In BALLARD motor court, there is a moment in which Ballard is alone in the convenience store. He is checking packing lists and listening to a radio program on the life of the composer Bohislav Martinu. The radio announcer talks of the bell tower in which Martinu spent his childhood: his father was a fire warden; the family lived in the tower so that they might look out over the town and countryside for signs of fire.

While listening to this radio program, something inside Ballard clicks and he begins to realize what has happened to him and who has saved him from the attempt on his life. That moment, the program and Ballard’s reaction to it, formed the beginning of this new book, BALLARD the republic of dogs.

The first scene I wrote (in screenplay form, actually) was from what ended up being the fifth (of six) chapters in the book: RC in a bell tower. Looks out over the desert floor through binoculars. Thinks he sees trouble coming. Alerts the town below. But is proven to be mistaken as the threat is merely dust thrown up by an approaching car.
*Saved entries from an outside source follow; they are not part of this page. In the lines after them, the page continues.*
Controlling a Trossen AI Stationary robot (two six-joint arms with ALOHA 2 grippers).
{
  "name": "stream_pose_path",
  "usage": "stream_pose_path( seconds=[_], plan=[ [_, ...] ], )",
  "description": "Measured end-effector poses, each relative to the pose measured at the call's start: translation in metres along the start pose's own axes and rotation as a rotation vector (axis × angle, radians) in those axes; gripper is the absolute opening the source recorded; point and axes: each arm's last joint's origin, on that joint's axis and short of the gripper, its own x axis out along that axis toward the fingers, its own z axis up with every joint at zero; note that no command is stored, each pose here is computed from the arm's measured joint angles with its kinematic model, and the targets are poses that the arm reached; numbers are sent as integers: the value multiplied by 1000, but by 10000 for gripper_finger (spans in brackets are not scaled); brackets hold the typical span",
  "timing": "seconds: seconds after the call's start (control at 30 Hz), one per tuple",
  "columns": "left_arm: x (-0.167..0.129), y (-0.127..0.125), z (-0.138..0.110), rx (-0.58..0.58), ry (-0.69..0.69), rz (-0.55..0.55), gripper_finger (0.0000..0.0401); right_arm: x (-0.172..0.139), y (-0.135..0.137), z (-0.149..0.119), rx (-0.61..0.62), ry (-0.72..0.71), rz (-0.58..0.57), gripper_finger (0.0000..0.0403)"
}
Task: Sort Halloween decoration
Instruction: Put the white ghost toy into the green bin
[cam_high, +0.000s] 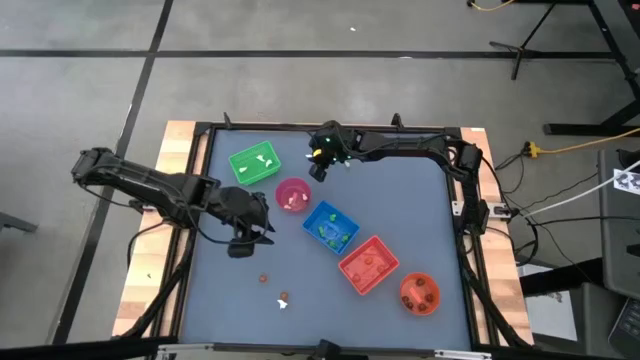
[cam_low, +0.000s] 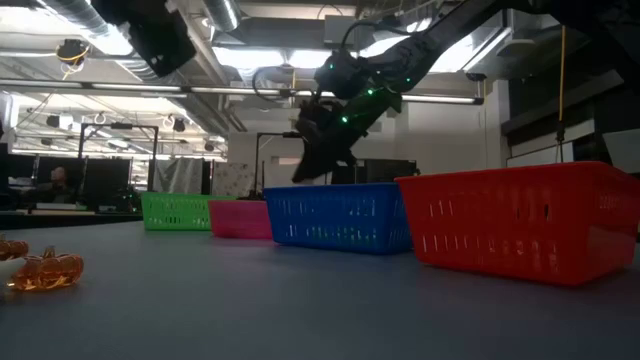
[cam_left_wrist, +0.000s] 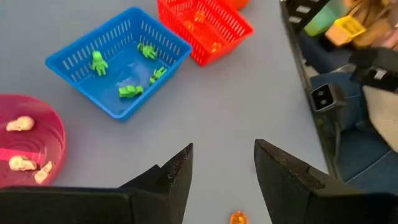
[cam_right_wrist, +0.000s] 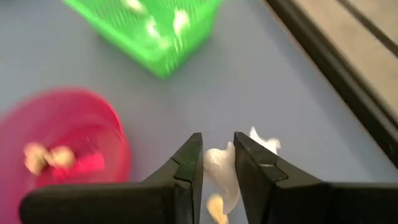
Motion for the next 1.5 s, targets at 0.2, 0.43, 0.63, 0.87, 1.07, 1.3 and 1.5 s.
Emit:
stream_pose_path(
  seconds=[0.2, 0.43, 0.63, 0.87, 1.07, 1.3, 1.5],
  plan=[
    [-22, -2, 1, 11, -70, -23, 155, -1, 13, 16, -14, -165, 31, 76],
    [-35, -4, 1, 18, -121, -40, 155, -6, 28, 35, -41, -369, 62, 76],
    [-36, -4, 2, 19, -123, -40, 155, -11, 31, 50, -16, -568, 100, 76],
    [-36, -4, 2, 19, -126, -41, 155, 18, 34, 64, 12, -622, 164, 76],
    [-36, -3, 2, 18, -127, -38, 155, 50, 37, 78, 9, -626, 165, 76],
    [-36, -3, 2, 18, -128, -34, 155, 65, 37, 81, 10, -621, 161, 76],
    [-36, -3, 2, 17, -134, -15, 155, 65, 36, 81, 11, -621, 156, 76]
  ],
)
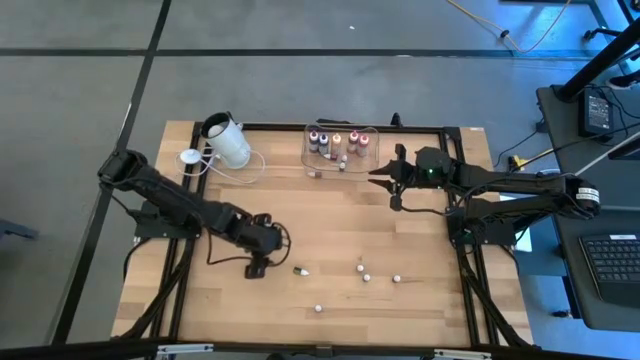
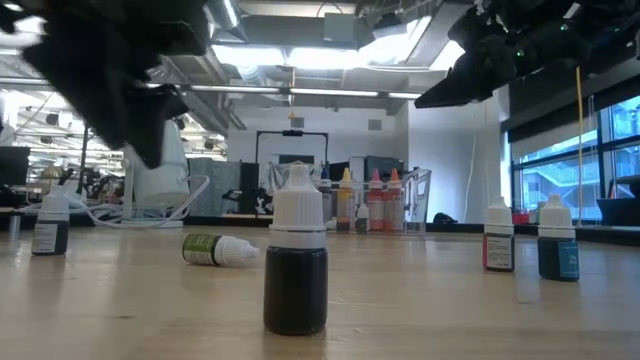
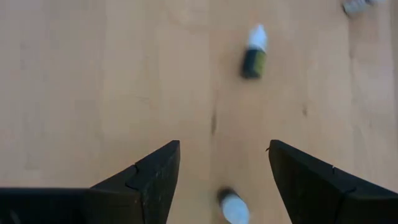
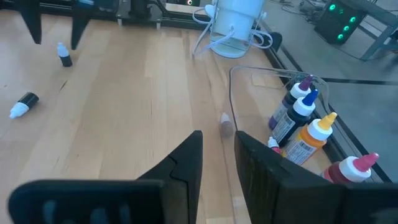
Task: Pick & Place food coloring
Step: Put the small black food coloring bottle into the transparent container
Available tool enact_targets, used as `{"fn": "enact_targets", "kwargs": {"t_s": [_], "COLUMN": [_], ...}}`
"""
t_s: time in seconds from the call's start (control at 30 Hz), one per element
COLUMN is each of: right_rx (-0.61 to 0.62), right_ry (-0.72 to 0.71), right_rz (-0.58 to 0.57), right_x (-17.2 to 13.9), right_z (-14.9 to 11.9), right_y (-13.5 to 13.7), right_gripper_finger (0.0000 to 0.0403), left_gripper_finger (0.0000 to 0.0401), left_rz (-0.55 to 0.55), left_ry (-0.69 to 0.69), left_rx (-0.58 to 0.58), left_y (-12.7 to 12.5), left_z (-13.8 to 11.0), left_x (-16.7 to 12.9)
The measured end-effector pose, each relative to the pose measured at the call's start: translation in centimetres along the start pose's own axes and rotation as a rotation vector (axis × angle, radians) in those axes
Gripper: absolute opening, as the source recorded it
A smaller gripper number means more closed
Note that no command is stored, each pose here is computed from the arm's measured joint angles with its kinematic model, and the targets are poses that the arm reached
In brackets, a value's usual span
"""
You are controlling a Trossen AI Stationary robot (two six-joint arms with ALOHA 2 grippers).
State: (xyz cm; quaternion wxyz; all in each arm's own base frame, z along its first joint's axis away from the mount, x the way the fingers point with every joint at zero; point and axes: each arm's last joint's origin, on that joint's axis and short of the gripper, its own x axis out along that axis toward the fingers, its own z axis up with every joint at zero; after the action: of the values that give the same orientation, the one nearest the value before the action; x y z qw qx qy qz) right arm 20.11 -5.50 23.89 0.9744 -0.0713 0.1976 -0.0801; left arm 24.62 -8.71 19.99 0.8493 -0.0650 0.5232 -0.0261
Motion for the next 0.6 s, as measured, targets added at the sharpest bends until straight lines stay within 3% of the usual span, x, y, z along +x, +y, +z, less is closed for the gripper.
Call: {"fn": "enact_targets", "kwargs": {"t_s": [0.33, 0.6], "right_rx": [0.0, 0.0], "right_ry": [0.0, 0.001], "right_rz": [0.0, 0.0], "right_x": [0.0, 0.0], "right_z": [0.0, 0.0], "right_y": [0.0, 0.0], "right_gripper_finger": [0.0097, 0.0097], "left_gripper_finger": [0.0242, 0.0242], "left_rz": [-0.022, 0.001], "left_ry": [0.04, 0.104], "left_rx": [0.107, 0.082], "left_y": [-2.3, -1.9], "left_z": [-1.8, -3.8], "left_x": [0.1, 1.2]}}
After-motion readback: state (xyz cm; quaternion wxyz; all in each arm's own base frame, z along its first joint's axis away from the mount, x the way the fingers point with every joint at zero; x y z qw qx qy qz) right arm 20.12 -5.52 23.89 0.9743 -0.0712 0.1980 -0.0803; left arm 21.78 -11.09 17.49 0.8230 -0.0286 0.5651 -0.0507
BALLARD the republic of dogs was then written—forward and backward—from that one scene.

But … in reality, “The Republic of Dogs” dates back 30 years. I made several attempts at that time to write a just-pre-apocalyptic story about a community huddled on the edge of a desert, plagued by attacks from packs of dogs. Its theme, embarrassingly enough, was that the viciousness of the dogs paled in comparison to the wretchedness of the humans in the desert town.

Mercifully (for the sake of literature), I was never able to take that story anywhere, and all I was left with was a title that continued to haunt me through the years. And to which I ultimately returned when the BALLARD universe began to take shape.

I don’t know how it works for writers with greater talent than mine. For me, these ideas seem to percolate for ever, in various forms through the years, and then, one day, when I’ve lived long enough to become good enough to give them life, they emerge, as if for the first time.